No, non è possibile richiedere il Reddito di Emergenza, in quanto le prestazioni sono incompatibili.

  1. È possibile chiedere il Reddito di Emergenza se nella famiglia ci sono componenti che al momento della domanda risultano titolari di pensione diretta o indiretta, ad eccezione dell’assegno ordinario di invalidità?

No, non è possibile richiedere il Reddito di Emergenza, in quanto le prestazioni sono incompatibili.

  1. È possibile chiedere il Reddito di Emergenza se nella famiglia ci sono componenti che al momento della domanda risultano titolari di pensione indiretta (quale, ad esempio, una pensione di reversibilità)?

No, anche il Decreto-Legge Sostegni bis n. 73/2021 prevede la incompatibilità tra il REm e le pensioni indirette (tra cui quindi anche le reversibili).

  1. È possibile chiedere il Reddito di Emergenza se nella famiglia ci sono componenti che al momento della domanda risultano titolari di un rapporto di lavoro dipendente?

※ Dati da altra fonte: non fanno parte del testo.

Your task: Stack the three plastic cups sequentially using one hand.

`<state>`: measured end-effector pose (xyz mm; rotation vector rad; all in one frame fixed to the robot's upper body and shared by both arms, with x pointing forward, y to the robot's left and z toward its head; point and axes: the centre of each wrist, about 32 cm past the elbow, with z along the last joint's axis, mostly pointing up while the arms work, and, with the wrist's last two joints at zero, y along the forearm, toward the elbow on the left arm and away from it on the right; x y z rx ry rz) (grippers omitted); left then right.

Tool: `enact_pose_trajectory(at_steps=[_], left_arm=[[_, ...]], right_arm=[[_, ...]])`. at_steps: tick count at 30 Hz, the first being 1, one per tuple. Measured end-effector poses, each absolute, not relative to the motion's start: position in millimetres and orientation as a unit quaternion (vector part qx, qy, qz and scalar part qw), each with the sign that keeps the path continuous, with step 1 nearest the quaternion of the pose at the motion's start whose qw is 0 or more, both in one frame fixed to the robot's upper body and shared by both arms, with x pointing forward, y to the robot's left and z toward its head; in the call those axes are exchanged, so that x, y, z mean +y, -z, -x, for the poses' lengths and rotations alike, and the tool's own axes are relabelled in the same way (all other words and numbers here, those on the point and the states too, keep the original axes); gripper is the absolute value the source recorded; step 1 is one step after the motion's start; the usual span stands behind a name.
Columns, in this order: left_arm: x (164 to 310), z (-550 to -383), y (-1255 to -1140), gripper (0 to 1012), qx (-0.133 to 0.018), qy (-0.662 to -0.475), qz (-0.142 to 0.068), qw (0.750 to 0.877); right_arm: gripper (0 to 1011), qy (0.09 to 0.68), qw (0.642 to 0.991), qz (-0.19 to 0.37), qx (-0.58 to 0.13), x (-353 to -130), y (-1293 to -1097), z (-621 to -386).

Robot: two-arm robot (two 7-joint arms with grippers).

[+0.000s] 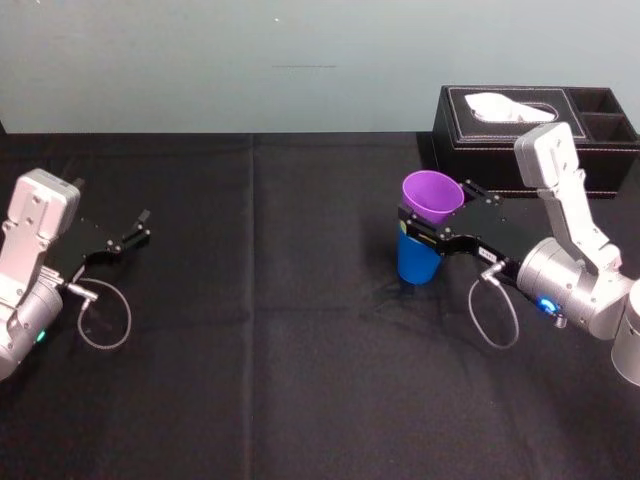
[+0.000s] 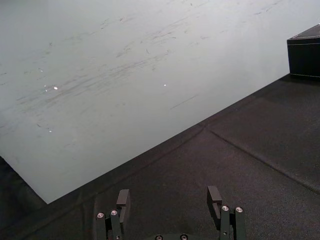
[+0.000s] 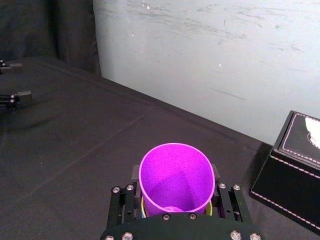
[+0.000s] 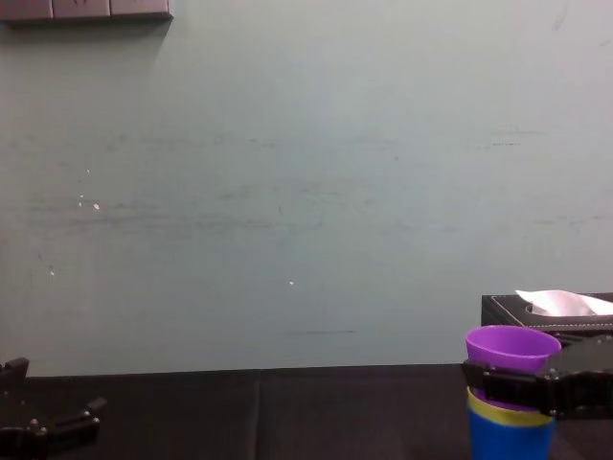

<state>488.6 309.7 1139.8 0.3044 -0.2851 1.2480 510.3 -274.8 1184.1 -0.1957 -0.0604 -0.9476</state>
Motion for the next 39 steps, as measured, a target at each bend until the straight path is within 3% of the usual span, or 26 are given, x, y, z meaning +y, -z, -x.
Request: enact_pose_trajectory(at_steps=[23, 34, 39], left_arm=[[309.7, -488.6, -1139.8, 1011, -0.132, -0.58, -0.141, 0.791], [309.7, -488.6, -1139.8, 1011, -0.132, -0.58, -0.142, 0.791], [309.6, -488.6, -1139.8, 1011, -0.132, -0.58, -0.141, 0.791]], right_arm=[[741, 0.456, 0.884, 0.093, -0.026, -274.3, -1180.5, -509.3], [994, 0.457, 0.884, 0.093, -0.026, -274.4, -1181.0, -509.4], [1003, 0.457, 0.884, 0.093, -0.026, -274.4, -1181.1, -509.4]])
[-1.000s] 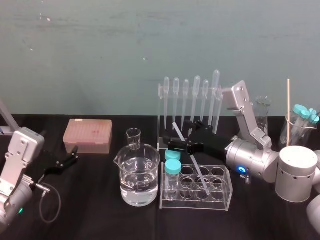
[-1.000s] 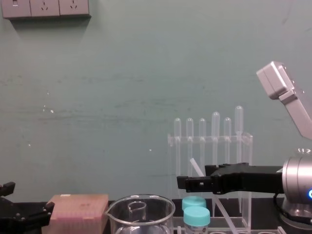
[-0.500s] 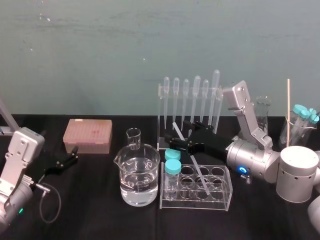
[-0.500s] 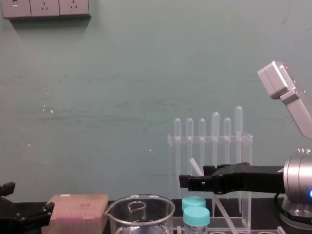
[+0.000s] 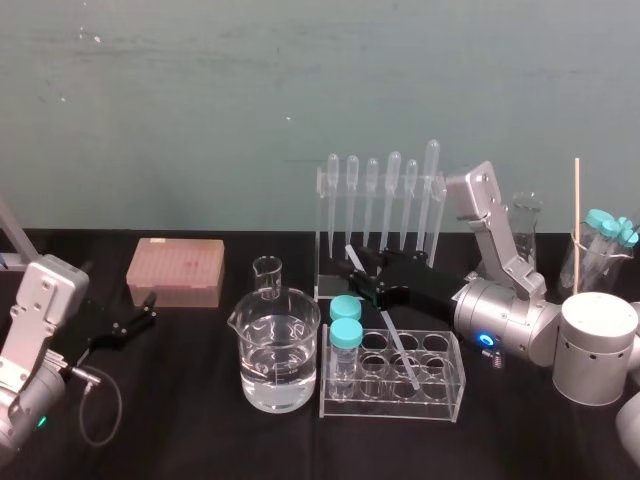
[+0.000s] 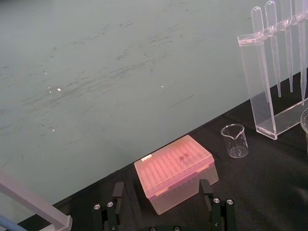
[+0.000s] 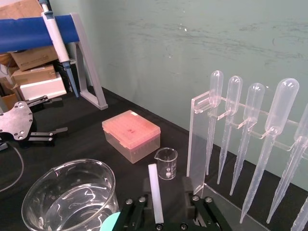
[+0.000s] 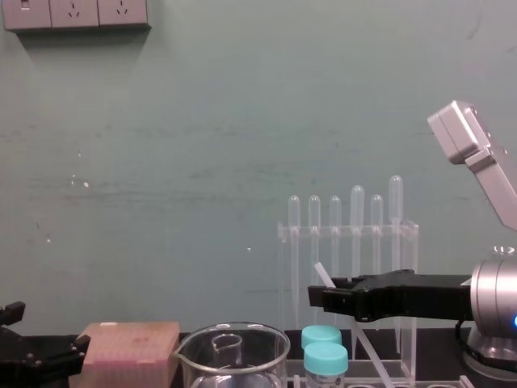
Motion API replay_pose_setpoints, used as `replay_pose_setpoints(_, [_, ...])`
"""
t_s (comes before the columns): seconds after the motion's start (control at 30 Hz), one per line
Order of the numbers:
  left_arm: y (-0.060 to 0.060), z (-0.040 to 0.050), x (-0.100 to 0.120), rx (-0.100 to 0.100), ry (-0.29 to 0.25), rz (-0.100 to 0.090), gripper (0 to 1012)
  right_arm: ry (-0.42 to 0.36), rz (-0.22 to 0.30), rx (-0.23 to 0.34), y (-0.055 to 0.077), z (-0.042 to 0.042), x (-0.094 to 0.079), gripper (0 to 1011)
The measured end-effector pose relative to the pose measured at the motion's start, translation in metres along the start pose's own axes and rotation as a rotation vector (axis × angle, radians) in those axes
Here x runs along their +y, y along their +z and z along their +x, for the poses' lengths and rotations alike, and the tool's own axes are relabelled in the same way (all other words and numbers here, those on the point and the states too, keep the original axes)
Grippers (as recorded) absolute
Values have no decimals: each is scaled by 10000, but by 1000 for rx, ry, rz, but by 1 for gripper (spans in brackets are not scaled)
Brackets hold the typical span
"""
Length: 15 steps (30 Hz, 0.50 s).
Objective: Pick up the stirring rod with one hand, then place it down.
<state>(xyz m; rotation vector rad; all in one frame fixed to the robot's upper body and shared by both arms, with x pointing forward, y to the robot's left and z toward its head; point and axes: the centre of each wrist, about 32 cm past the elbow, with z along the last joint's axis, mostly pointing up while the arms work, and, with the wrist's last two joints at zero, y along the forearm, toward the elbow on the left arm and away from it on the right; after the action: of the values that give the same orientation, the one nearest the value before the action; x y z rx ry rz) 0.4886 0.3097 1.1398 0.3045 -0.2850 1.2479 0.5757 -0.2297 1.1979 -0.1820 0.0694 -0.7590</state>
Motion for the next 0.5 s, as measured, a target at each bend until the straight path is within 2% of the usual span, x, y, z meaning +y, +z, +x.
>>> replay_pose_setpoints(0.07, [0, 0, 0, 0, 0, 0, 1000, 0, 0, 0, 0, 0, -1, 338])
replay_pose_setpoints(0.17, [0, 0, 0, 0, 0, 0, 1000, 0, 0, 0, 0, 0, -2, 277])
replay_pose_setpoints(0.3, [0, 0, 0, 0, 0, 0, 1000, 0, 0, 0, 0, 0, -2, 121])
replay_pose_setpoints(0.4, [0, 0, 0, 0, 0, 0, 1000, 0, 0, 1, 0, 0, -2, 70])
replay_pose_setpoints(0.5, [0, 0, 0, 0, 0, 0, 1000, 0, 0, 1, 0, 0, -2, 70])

Anche il Decreto-Legge Sostegni bis n. 73/2021 stabilisce che il REm non è compatibile con la presenza nel nucleo familiare di componenti che siano titolari, al momento della domanda, di un rapporto di lavoro dipendente la cui retribuzione lorda sia superiore all’importo a titolo di REm spettante al nucleo familiare interessato.

  1. È possibile chiedere il Reddito di Emergenza se nella famiglia ci sono componenti che al momento della domanda risultano titolari di reddito di cittadinanza, ovvero di misure analoghe al Reddito di Cittadinanza istituite nelle province autonome di Trento e Bolzano?

No, il Reddito di Emergenza è incompatibile anche con le misure di cui alla presente Faq.

  1. Possono accedere al Reddito di Emergenza di cui al Decreto-Legge Sostegni bis i nuclei familiari privi dei requisiti richiesti ma titolari di NASpI e Dis-Coll?

No. A differenza di quanto previsto dal Decreto Sostegni (art. 12, comma 2), il Decreto Sostegni bis non prevede questa possibilità.

  1. Hanno diritto al Reddito di Emergenza coloro che si trovano in stato detentivo?

No, coloro che si trovano in stato detentivo non hanno diritto al Reddito di Emergenza, per tutta la durata della pena

  1. Hanno diritto al Reddito di Emergenza coloro che sono ricoverati in istituti di cura di lunga degenza o in altre strutture residenziali a totale carico dello Stato, o comunque di altra amministrazione pubblica?

No, non hanno diritto al Reddito di Emergenza.

  1. Cosa accade se il nucleo familiare beneficiario abbia tra i suoi componenti soggetti in stato detentivo oppure ricoverati in istituti di cura a carico dello Stato o di altre amministrazioni pubbliche?

Per il calcolo del beneficio spettante al nucleo familiare il parametro della scala di equivalenza non terrà conto di tali soggetti.

  1. Cosa accade nel caso in cui all’esito di verifiche emerga il mancato possesso dei requisiti necessari per ottenere il Reddito di Emergenza?

Il Reddito di Emergenza viene immediatamente revocato, ferma restando la restituzione di quanto indebitamente percepito e l’applicazione di sanzioni.